-- Opening Marker --
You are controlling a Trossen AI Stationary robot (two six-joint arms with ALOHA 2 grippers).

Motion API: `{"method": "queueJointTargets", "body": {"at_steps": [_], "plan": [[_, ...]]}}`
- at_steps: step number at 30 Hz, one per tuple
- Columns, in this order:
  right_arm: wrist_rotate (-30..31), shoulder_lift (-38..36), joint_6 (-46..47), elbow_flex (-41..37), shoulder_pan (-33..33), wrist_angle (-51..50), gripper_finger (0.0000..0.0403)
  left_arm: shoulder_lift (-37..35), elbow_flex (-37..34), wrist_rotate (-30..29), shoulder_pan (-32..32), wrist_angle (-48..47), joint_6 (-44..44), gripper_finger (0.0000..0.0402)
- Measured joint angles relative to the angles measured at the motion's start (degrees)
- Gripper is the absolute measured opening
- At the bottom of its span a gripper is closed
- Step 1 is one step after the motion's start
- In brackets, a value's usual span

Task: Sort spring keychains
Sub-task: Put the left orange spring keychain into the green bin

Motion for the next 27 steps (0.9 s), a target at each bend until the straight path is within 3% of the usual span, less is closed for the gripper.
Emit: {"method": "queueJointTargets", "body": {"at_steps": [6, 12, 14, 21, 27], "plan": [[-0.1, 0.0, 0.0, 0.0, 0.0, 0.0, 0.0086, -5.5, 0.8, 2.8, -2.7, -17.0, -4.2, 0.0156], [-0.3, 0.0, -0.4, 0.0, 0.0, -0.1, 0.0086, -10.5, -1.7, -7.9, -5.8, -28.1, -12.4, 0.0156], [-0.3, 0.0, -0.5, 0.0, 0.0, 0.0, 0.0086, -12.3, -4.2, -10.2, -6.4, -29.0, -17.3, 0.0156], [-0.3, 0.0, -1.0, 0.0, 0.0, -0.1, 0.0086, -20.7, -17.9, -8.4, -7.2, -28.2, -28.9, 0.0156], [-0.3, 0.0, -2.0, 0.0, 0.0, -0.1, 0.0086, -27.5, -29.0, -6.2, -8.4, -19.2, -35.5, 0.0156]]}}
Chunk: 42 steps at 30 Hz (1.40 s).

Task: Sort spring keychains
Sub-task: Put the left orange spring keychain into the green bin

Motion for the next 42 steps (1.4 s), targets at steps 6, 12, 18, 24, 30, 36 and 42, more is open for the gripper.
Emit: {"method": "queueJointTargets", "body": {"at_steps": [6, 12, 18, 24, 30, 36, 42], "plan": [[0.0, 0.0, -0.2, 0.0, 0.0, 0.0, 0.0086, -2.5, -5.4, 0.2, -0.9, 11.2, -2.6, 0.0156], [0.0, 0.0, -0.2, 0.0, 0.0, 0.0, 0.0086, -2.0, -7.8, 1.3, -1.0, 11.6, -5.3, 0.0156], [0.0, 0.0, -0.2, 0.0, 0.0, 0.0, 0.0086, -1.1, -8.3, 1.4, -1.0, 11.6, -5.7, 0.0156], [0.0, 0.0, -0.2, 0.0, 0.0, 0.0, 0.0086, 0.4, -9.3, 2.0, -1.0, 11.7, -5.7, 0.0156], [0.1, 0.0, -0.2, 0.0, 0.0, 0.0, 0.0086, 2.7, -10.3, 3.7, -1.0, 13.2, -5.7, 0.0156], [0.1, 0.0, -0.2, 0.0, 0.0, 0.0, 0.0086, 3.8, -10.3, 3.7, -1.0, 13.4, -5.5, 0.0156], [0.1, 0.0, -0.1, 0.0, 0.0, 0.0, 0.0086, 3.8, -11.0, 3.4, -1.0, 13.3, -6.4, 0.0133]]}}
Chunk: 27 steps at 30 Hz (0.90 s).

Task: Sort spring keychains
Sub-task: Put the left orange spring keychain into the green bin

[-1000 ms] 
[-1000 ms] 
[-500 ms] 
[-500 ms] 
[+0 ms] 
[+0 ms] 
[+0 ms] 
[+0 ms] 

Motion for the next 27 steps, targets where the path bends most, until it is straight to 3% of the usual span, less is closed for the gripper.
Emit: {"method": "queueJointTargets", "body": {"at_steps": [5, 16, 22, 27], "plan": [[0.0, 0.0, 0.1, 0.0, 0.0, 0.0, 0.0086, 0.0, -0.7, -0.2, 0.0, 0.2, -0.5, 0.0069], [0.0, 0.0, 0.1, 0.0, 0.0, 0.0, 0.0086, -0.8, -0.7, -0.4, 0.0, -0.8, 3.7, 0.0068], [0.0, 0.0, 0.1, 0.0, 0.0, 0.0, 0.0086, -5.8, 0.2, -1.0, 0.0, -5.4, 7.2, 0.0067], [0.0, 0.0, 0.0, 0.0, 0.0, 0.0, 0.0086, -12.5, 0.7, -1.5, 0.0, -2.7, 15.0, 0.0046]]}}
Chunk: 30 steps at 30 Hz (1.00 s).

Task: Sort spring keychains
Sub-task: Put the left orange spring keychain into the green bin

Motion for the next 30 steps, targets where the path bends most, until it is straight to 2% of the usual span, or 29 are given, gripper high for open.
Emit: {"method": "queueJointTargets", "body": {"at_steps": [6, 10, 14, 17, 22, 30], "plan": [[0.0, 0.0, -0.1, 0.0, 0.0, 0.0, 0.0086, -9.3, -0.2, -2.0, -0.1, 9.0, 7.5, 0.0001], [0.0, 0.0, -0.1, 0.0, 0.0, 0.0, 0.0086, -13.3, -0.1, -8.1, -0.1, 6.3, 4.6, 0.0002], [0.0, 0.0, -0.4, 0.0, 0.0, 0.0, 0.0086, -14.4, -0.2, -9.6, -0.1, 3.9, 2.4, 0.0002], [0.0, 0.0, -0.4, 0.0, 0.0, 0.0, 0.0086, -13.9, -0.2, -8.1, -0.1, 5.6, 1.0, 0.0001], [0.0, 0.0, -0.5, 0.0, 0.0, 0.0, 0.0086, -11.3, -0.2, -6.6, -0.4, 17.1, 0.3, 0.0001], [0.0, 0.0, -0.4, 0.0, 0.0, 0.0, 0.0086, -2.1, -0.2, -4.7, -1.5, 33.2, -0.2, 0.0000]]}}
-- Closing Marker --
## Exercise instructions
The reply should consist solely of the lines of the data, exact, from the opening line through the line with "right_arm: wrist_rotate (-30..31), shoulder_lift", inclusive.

## Written answer
You are controlling a Trossen AI Stationary robot (two six-joint arms with ALOHA 2 grippers).

Motion API: `{"method": "queueJointTargets", "body": {"at_steps": [_], "plan": [[_, ...]]}}`
- at_steps: step number at 30 Hz, one per tuple
- Columns, in this order:
  right_arm: wrist_rotate (-30..31), shoulder_lift (-38..36), joint_6 (-46..47), elbow_flex (-41..37), shoulder_pan (-33..33), wrist_angle (-51..50), gripper_finger (0.0000..0.0403)

This output has been given in full.